If you expand the NVDIMM controller, you should see all the available persistent memory capacity.

  1. Choose a value for the size of the new NVDIMM (in our case, 192 gigabytes (GB)), and then click OK.

defining the size of new n v d i m m
Figure 12. Define the size for the new NVDIMM.

Configure the NVDIMM Under the VM

At this point, persistent memory is attached to the VM as a special block device. Boot into your VM and check that /dev/pmem0 exists. If you attached multiple virtual NVDIMMs, you will see multiple persistent memory devices under /dev.

  1. For the final step, the ndctl tool must be installed in your VM. Install it using the package manager of your favorite Linux distribution.

installing n d c t l tool in the virtual machine

Figure 13. Install the ndctl tool in the OS running on your VM.

  1. Run ndctl list -RuN to list the current regions and namespaces configured in the system. You should see at least one namespace within one region.

checking regions and namespaces
Figure 14. Check the regions and namespaces configuration by running the ndctl tool under your VM.

As currently configured, the pmem0 device can only be used for regular I/O. This is because the namespace is configured in raw mode, which does not support the dax option. The dax option allows you to memory map persistent memory and access it directly through loads and stores from user space. Without it, you cannot do persistent memory programming.

  1. If you have only one namespace, you can check its mode by running ndctl list -RuN and doing a global regular expression print (grep) for mode. As you can see, the namespace is in raw mode.

checking namespace mode
Figure 15. Check the namespace mode by running the ndctl tool.

  1. To change the mode, run ndctl create-namespace -f -e with the namespace name, specifying --mode fsdax.

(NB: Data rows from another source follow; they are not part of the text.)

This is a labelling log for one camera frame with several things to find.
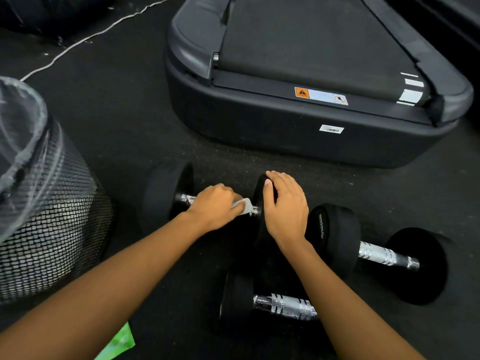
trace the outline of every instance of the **white sticker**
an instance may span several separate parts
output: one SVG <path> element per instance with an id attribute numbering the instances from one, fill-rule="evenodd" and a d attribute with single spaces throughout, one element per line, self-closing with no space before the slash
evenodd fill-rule
<path id="1" fill-rule="evenodd" d="M 329 102 L 331 104 L 345 106 L 349 105 L 349 102 L 344 95 L 332 92 L 325 92 L 322 90 L 310 90 L 308 88 L 295 87 L 295 96 L 321 102 Z"/>
<path id="2" fill-rule="evenodd" d="M 330 126 L 330 125 L 322 125 L 320 128 L 321 132 L 327 132 L 327 133 L 335 133 L 335 134 L 341 134 L 344 127 L 338 127 L 338 126 Z"/>
<path id="3" fill-rule="evenodd" d="M 410 77 L 417 77 L 415 74 L 410 74 L 410 73 L 404 73 L 404 72 L 400 72 L 400 74 L 403 74 L 404 76 L 410 76 Z"/>
<path id="4" fill-rule="evenodd" d="M 423 92 L 418 92 L 417 90 L 403 90 L 403 93 L 400 96 L 399 100 L 416 104 L 420 101 L 422 96 Z"/>
<path id="5" fill-rule="evenodd" d="M 405 78 L 405 84 L 410 84 L 417 87 L 425 87 L 422 81 Z"/>
<path id="6" fill-rule="evenodd" d="M 397 101 L 396 103 L 398 103 L 398 104 L 400 104 L 400 105 L 415 106 L 414 103 L 408 103 L 408 102 Z"/>

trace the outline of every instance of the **hand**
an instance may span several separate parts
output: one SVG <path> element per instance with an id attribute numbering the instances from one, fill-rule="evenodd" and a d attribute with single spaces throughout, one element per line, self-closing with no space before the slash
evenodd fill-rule
<path id="1" fill-rule="evenodd" d="M 242 196 L 223 184 L 210 186 L 201 191 L 187 213 L 193 220 L 198 220 L 204 233 L 224 227 L 240 215 L 245 209 L 245 202 L 232 208 L 234 202 Z"/>
<path id="2" fill-rule="evenodd" d="M 275 171 L 267 172 L 263 187 L 263 209 L 268 232 L 280 249 L 285 244 L 305 240 L 308 205 L 302 188 L 290 175 Z M 273 185 L 278 192 L 276 203 Z"/>

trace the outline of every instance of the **treadmill base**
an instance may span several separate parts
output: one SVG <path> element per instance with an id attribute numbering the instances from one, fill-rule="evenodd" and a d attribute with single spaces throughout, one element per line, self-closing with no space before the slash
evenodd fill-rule
<path id="1" fill-rule="evenodd" d="M 274 96 L 207 86 L 165 54 L 178 118 L 203 136 L 258 148 L 375 168 L 398 168 L 453 130 Z M 343 128 L 322 131 L 323 125 Z"/>

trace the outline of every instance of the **black rubber plate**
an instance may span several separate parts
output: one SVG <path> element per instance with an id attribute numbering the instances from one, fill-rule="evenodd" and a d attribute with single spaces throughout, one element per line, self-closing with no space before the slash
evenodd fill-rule
<path id="1" fill-rule="evenodd" d="M 144 235 L 159 229 L 188 208 L 179 203 L 179 195 L 194 188 L 192 164 L 183 160 L 161 161 L 149 175 L 138 213 Z"/>
<path id="2" fill-rule="evenodd" d="M 417 272 L 402 267 L 382 265 L 387 286 L 403 301 L 426 305 L 444 291 L 449 277 L 446 249 L 453 243 L 447 237 L 409 227 L 398 231 L 386 247 L 394 252 L 415 257 L 420 262 Z"/>
<path id="3" fill-rule="evenodd" d="M 265 213 L 264 213 L 264 186 L 265 180 L 268 177 L 266 174 L 262 174 L 257 181 L 255 191 L 253 193 L 253 198 L 251 200 L 252 205 L 258 207 L 258 214 L 256 216 L 256 230 L 257 230 L 257 239 L 253 244 L 253 249 L 259 255 L 267 255 L 271 252 L 273 248 L 276 247 L 275 240 L 270 235 L 267 230 L 267 225 L 265 224 Z M 273 199 L 277 202 L 278 193 L 275 187 L 273 187 Z"/>
<path id="4" fill-rule="evenodd" d="M 328 213 L 324 206 L 315 207 L 308 215 L 305 238 L 320 257 L 325 256 L 329 232 Z"/>
<path id="5" fill-rule="evenodd" d="M 340 278 L 345 278 L 357 264 L 361 241 L 360 224 L 349 208 L 330 203 L 322 206 L 328 215 L 328 236 L 326 246 L 319 255 L 333 272 Z"/>
<path id="6" fill-rule="evenodd" d="M 228 272 L 220 305 L 220 322 L 229 330 L 242 329 L 248 324 L 254 306 L 253 278 Z"/>

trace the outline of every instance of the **green bag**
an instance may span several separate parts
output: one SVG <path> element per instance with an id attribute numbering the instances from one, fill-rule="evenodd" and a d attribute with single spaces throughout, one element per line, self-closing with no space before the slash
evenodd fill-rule
<path id="1" fill-rule="evenodd" d="M 128 322 L 118 331 L 108 345 L 100 352 L 95 360 L 112 360 L 124 351 L 135 346 L 135 340 L 132 336 Z"/>

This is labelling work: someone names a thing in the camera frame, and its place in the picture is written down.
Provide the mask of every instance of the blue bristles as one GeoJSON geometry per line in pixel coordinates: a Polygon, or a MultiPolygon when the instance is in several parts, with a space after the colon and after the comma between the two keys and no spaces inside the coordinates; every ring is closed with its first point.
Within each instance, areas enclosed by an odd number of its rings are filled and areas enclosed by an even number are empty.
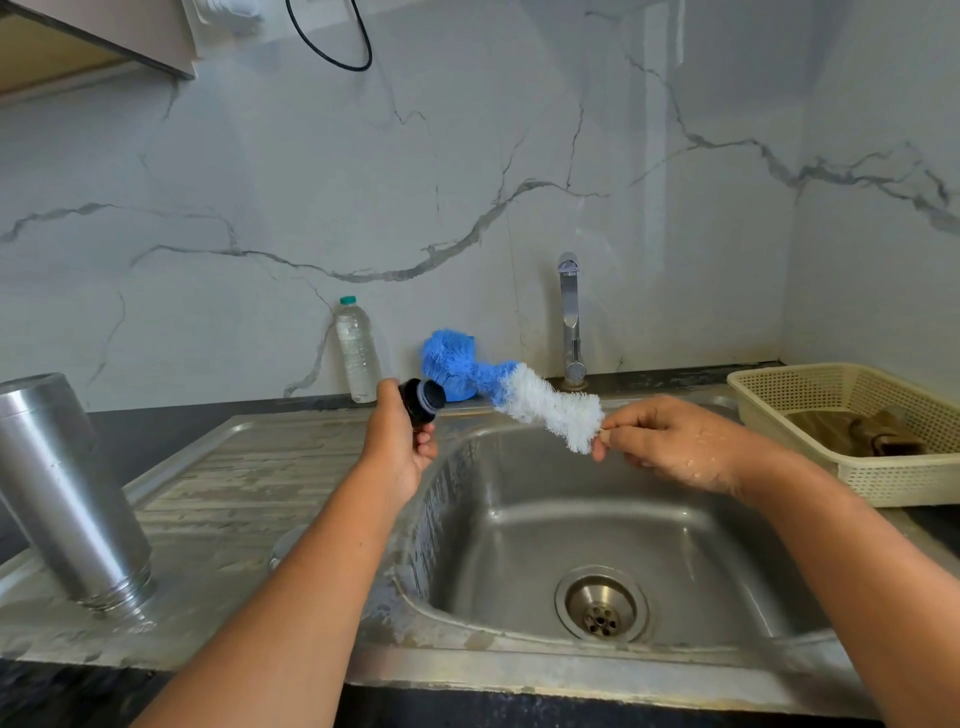
{"type": "Polygon", "coordinates": [[[423,374],[443,386],[447,401],[468,400],[479,392],[501,405],[501,382],[516,368],[515,361],[477,362],[473,337],[450,328],[434,331],[420,354],[423,374]]]}

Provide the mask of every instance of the chrome faucet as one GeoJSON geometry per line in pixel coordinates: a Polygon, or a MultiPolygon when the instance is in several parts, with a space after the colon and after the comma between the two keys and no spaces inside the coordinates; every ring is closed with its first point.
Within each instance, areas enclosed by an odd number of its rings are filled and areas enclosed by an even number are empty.
{"type": "Polygon", "coordinates": [[[580,304],[577,300],[577,275],[580,265],[573,253],[560,256],[560,299],[564,310],[564,389],[576,391],[587,386],[587,367],[580,360],[580,304]]]}

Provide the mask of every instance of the plastic water bottle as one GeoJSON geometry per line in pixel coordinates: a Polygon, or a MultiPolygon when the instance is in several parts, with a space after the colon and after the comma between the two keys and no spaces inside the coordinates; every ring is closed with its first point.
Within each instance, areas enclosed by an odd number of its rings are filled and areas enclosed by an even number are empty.
{"type": "Polygon", "coordinates": [[[376,383],[382,378],[373,345],[370,317],[356,296],[344,296],[336,315],[337,339],[344,353],[350,396],[355,402],[376,401],[376,383]]]}

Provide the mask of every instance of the hand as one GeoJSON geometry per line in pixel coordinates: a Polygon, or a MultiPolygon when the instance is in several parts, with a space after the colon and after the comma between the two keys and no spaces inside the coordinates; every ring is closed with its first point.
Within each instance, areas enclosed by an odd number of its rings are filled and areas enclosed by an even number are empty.
{"type": "Polygon", "coordinates": [[[608,449],[628,462],[679,480],[685,485],[743,499],[754,473],[771,456],[790,451],[746,427],[672,397],[633,402],[600,425],[593,459],[608,449]]]}
{"type": "Polygon", "coordinates": [[[414,432],[396,379],[384,379],[377,384],[376,408],[367,423],[358,464],[370,465],[383,473],[397,497],[397,508],[417,492],[420,476],[437,457],[433,430],[431,424],[414,432]]]}

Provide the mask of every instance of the beige plastic basket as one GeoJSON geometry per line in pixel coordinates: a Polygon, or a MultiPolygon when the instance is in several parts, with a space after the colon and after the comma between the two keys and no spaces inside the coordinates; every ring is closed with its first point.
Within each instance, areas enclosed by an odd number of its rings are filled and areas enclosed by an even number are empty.
{"type": "Polygon", "coordinates": [[[755,432],[800,452],[874,506],[960,503],[960,407],[876,369],[808,364],[734,372],[740,419],[755,432]],[[873,415],[899,405],[929,455],[850,457],[827,449],[785,415],[809,409],[873,415]]]}

namespace from raw to f s d a x
Figure 16. Change the namespace mode from raw to fsdax.

  1. When the command completes, check whether your namespace is in fsdax mode by running ndctl list -RuN and doing a grep for mode.

confirmation of mode
Figure 17. Confirm the namespace mode as fsdax.

If your namespace is in fsdax mode, you are done. Now you must create the filesystem and mount it.

  1. To create and mount the filesystem:
    1. Create a mount point for your persistent memory.
    2. Create a filesystem in the device using either ext4 or xfs.
    3. Mount the device—with the dax option—in the mount point created.

mounting p m e m device
Figure 18. Mount the pmem0 device for the VMwareVMs to access the persistent memory.


In this tutorial, you set up your Intel Optane DC persistent memory in app-direct mode using the ipmctl tool, and then created virtual NVDIMMs through VMware vCenter to add them to VMs running on VMware ESXi. After completing these steps, your virtual machine should be ready to use persistent memory, and applications can access Intel Optane DC persistent memory directly, without any modifications, as if they were running on a bare metal server.